I took the cup from Blossom. She didn't give an explanation or anything. She just stood there, waiting. So, with a reluctant sigh, I put the spout between my lips and sucked in a mouthful of apple juice.
I don't really know what it was. Nostalgia? Or just memories of the night before? The way the air sucked back into the cup through the spout, or the way my nose pressed against the plastic lid? Or maybe I was just thirsty. Or maybe I needed something cold, and maybe the apple juice was a little colder than the orange juice. Whatever the reason, I felt like maybe not everything was terrible. At least, this juice wasn't.
Blossom sat back down, on the edge of the coffee table, facing Amy and sitting on her hands while she rocked slightly side to side. She had a knowing smile on her face. Not mischievous, but rather that she was… satisfied.

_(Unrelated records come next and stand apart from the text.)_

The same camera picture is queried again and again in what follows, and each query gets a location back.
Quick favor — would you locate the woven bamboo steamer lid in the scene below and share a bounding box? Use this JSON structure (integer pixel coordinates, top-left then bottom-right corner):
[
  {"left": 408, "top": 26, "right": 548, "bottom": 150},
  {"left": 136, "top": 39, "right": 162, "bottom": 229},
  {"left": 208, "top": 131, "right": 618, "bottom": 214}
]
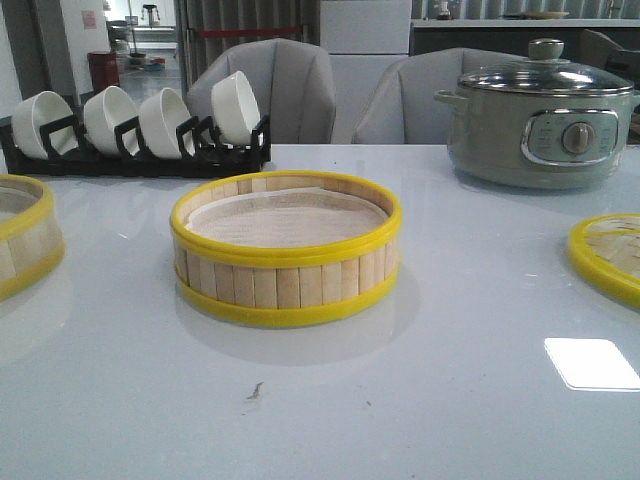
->
[{"left": 567, "top": 213, "right": 639, "bottom": 309}]

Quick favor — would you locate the bamboo steamer basket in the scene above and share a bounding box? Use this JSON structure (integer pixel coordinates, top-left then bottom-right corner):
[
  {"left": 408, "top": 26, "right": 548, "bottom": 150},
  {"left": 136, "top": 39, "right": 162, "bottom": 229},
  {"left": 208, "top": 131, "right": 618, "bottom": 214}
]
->
[
  {"left": 1, "top": 174, "right": 65, "bottom": 300},
  {"left": 170, "top": 170, "right": 402, "bottom": 327}
]

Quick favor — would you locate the white steamer liner cloth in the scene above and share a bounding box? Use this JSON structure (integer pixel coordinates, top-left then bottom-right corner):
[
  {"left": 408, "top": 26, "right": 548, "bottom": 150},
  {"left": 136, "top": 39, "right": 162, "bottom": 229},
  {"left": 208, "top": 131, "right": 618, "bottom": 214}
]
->
[{"left": 186, "top": 187, "right": 388, "bottom": 248}]

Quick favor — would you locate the white bowl rightmost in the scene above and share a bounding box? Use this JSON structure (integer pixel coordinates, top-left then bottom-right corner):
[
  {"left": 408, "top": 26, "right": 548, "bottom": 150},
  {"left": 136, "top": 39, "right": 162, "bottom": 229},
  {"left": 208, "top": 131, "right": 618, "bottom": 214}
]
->
[{"left": 211, "top": 71, "right": 261, "bottom": 146}]

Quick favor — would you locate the white bowl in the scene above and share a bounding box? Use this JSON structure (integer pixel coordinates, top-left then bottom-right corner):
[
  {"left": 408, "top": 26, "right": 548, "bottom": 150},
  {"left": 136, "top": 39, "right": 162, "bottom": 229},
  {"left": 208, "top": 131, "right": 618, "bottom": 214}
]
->
[
  {"left": 139, "top": 88, "right": 192, "bottom": 160},
  {"left": 11, "top": 90, "right": 73, "bottom": 159},
  {"left": 211, "top": 71, "right": 261, "bottom": 146},
  {"left": 83, "top": 86, "right": 138, "bottom": 156}
]

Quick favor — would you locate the grey chair right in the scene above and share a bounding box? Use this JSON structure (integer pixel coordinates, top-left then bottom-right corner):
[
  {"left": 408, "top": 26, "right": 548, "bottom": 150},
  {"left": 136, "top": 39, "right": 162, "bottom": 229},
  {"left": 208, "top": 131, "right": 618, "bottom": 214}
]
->
[{"left": 351, "top": 48, "right": 519, "bottom": 145}]

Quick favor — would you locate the grey chair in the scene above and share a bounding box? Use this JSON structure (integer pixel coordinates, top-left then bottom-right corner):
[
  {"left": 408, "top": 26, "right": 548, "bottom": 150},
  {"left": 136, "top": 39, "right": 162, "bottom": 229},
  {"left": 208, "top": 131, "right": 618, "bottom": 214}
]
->
[
  {"left": 186, "top": 38, "right": 336, "bottom": 144},
  {"left": 351, "top": 48, "right": 519, "bottom": 145}
]

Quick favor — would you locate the grey chair left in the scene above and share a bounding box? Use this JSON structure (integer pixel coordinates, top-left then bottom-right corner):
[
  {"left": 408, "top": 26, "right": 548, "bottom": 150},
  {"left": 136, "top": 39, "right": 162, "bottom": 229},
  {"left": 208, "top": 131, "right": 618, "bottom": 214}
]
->
[{"left": 186, "top": 38, "right": 336, "bottom": 144}]

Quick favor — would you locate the white cabinet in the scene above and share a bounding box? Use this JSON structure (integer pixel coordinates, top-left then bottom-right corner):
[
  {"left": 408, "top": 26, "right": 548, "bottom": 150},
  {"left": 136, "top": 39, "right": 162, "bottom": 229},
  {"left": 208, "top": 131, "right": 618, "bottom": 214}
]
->
[{"left": 319, "top": 1, "right": 412, "bottom": 144}]

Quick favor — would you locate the green electric cooking pot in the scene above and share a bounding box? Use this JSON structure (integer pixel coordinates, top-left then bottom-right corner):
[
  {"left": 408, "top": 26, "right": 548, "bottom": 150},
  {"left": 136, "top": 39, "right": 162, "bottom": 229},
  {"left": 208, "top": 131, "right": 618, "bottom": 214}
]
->
[{"left": 434, "top": 87, "right": 639, "bottom": 189}]

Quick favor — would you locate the red bin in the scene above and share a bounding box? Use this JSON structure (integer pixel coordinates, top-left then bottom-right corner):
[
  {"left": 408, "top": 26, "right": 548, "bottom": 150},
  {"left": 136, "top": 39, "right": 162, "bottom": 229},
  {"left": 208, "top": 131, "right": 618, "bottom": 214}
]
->
[{"left": 87, "top": 51, "right": 120, "bottom": 94}]

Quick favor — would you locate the glass pot lid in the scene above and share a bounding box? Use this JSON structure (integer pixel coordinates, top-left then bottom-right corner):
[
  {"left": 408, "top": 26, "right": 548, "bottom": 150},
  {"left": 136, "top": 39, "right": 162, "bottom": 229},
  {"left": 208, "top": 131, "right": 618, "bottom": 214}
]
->
[{"left": 458, "top": 38, "right": 634, "bottom": 96}]

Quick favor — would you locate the black dish rack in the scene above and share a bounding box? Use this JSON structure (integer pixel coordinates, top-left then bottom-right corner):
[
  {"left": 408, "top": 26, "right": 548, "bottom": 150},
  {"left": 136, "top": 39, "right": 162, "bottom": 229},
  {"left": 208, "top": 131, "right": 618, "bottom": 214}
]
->
[{"left": 1, "top": 114, "right": 271, "bottom": 179}]

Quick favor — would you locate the white bowl far left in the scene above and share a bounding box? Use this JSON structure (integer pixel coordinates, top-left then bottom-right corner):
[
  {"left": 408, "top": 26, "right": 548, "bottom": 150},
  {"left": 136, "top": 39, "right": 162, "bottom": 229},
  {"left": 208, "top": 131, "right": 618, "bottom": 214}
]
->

"What?" I said, taking the spout of the not-sippy-cup out of my mouth. She was wearing that smile, that one that girls were good at. Ordinarily, that smile would draw me into wonder and abstract speculation, but everything felt too gray, too concrete. Everything needed to exist in real space, and girls - Blossom - just didn't. It annoyed me. Not because she was annoying, but because I was so incapable of understanding. Something in me was broken.
"It's just a little victory. I don't think, the first time I saw you having a panic attack, that I would have been able to get you to accept juice from me, let alone take a sip." Blossom didn't know why it meant so much to her. She didn't know why Amy meant so much to her. She didn't know why she wanted to help as much as she did. She just knew that she did.
"...yeah well... I'm glad I can be good for something."
I took another sip of the not-sippy-cup. Each trickle of apple juice made me think of church daycares, of fall-colored trees and cinnamon donuts, of thermometers that read 100 degrees exactly, of hot PopTarts, of trampolines, of birthday candles, of plastic wheels that don't turn and hamsters that don't run, of Pokémon, of styrofoam trays with five sections, of plastic wrappers, of familiar faraway songs, of bouncy balls, of whales sounds and echolocation, of warm white sheets and blankets, and of a TV show about a family of dogs.
When the cup was empty, I found Blossom in the kitchen. She was bagging up blondies in zip-lock bags. I waited until she noticed me, which took a bit. She was still wearing the same pajamas from the night before, the white plastic of her diaper spilling out of anywhere her tight booty shorts would allow. She looked cute...
"Hey cupcake," she finally said, zipping up one of the bags. "Whatcha need?"
I handed her my not-sippy-cup and she got the jug of apple juice from the fridge.